UPDATED 6:23 PM PT – Saturday, July 3, 2021
In 2020, GOP women won 11 out of 14 house seats that marked Republican victories over Democrat incumbents. Those wins not only brought the number of Republican congresswomen to 31, but also gave confidence to other conservative women to get their names on the ballot for the upcoming midterm elections.
The Wall Street Journal recently reported that 127 Republican women have already announced plans to run for House seats. At a similar point in time before the 2020 elections, only 50 women had announced plans to run.
Her tyrannical reign as speaker MUST be put to an END! https://t.co/fUtY3edulW
— Amy Phan West (@amyphanwest) July 3, 2021
In 2020, former Minnesota Lieutenant Governor Rep. Michelle Fischbach (R-Minn.) beat the district’s 30-year incumbent Democrat after receiving a coveted endorsement from 45th President Trump.
“Well its a conservative district. I mean, four years ago it went overwhelming for President Trump and this year again it voted for President Trump,” she explained. “They are a conservative group and they wanted a strong conservative voice in Washington D.C.”

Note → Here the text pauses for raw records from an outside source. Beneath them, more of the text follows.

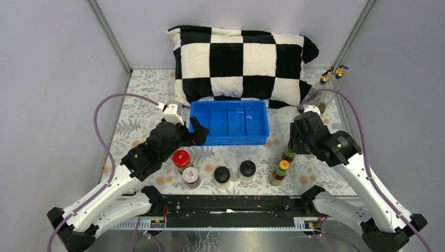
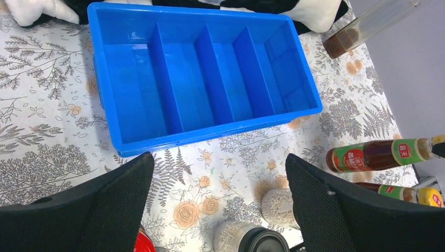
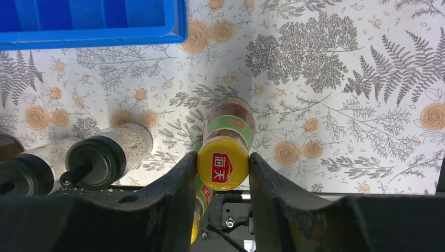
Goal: Organize the condiment bottles
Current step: Pick up the bottle from the center of the board, then place the bottle in the storage box.
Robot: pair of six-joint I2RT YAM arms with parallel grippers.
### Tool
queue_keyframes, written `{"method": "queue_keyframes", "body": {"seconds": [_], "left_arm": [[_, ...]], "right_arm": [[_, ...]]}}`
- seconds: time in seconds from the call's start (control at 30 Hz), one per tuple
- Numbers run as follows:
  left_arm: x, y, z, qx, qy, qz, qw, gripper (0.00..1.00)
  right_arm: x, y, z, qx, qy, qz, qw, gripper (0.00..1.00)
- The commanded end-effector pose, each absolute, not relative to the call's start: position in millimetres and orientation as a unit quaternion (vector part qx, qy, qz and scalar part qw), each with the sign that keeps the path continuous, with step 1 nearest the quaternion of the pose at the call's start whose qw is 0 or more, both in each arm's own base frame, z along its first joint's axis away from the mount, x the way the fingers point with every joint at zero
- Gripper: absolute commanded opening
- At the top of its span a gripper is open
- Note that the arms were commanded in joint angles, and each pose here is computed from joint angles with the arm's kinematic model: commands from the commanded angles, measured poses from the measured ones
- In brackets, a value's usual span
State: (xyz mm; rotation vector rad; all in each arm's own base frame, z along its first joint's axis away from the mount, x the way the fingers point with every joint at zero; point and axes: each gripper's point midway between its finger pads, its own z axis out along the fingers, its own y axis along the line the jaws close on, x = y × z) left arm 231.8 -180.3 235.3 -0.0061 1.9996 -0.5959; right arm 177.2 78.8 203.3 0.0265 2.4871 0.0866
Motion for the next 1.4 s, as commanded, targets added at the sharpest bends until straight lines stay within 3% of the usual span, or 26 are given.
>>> {"method": "queue_keyframes", "body": {"seconds": [0.0,0.97,1.37], "left_arm": [[230.8,-176.7,235.3,-0.009,0.827,-0.247,0.504,0.99],[230.4,-172.1,232.8,-0.011,0.83,-0.236,0.505,0.99],[228.7,-171.3,236.5,-0.01,0.83,-0.238,0.505,0.99]], "right_arm": [[197.3,83.0,240.8,0.012,0.924,0.043,0.381,0.32],[295.7,139.7,362.4,-0.038,0.884,0.055,0.462,0.31],[365.0,204.9,347.5,-0.073,0.881,0.095,0.457,0.3]]}}
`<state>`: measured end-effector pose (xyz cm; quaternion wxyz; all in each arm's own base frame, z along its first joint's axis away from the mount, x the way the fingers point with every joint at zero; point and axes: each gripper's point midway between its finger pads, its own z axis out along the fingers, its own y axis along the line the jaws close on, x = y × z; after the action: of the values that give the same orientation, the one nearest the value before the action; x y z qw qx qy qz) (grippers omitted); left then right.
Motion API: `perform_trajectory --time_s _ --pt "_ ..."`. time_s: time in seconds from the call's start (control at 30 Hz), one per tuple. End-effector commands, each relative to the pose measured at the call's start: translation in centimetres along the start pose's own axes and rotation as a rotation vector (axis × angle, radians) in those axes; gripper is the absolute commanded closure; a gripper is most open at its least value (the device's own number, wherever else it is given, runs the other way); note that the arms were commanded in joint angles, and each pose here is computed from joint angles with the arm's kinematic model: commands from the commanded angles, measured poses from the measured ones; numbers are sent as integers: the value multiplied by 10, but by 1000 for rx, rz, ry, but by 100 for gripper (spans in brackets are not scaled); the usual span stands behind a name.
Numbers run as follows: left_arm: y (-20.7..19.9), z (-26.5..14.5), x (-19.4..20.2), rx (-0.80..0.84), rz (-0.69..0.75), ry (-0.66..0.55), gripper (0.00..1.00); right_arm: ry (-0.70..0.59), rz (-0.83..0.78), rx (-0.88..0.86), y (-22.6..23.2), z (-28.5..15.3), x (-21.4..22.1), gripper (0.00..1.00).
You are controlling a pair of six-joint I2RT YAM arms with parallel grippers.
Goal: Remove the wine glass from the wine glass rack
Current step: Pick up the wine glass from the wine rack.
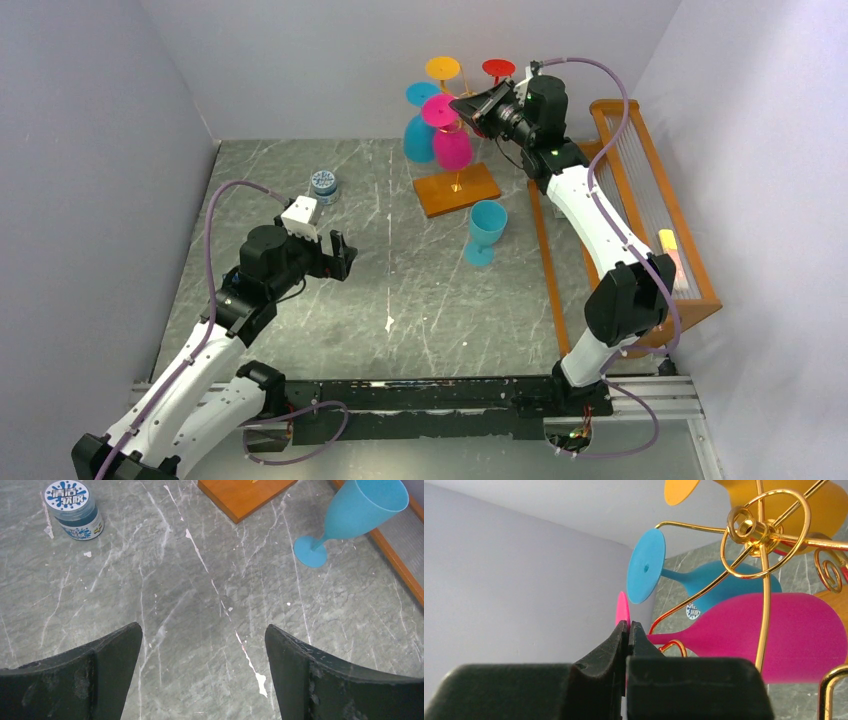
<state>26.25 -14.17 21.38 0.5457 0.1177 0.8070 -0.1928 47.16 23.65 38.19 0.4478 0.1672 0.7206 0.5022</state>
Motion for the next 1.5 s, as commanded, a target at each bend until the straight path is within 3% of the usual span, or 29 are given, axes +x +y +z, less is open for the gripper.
perform_trajectory --time_s 0.0,0.57,1.47 --pt "-6 0 -11 32 3 -30 3 -37 -9 6 3 4 -13 100" --pt "-7 1 -11 38 5 -29 3 -137 -54 57 3 -9 -32 100" --pt "-9 1 -10 51 1 -24 3 -185 -95 66 13 -47 -35 100"
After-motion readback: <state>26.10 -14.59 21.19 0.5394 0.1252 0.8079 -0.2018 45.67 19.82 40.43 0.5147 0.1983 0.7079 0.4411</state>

In addition, Rep. Nancy Mace (R- S.C.) was elected last year and was the first woman to be elected to represent South Carolina in Congress. Since her election, Mace has criticized Joe Biden’s economic agenda and believes after Americans feel the pain of his policies, they will support GOP candidates in the midterms.
Now more than ever, we need to get out of the way to let our economy grow and empower workers to succeed in good-paying jobs.
— Rep. Nancy Mace (@RepNancyMace) July 1, 2021
Mace told sources in November it’s important for GOP values of freedom and entrepreneurship speak to people form all backgrounds and walks of life.
“We really reflect the faces of America,” she expressed. “The diversity and the inclusion that we have in the Republican party, that is our future.”
The uptick in women running for House seats comes as the GOP works to take back the majority from Democrats in 2022.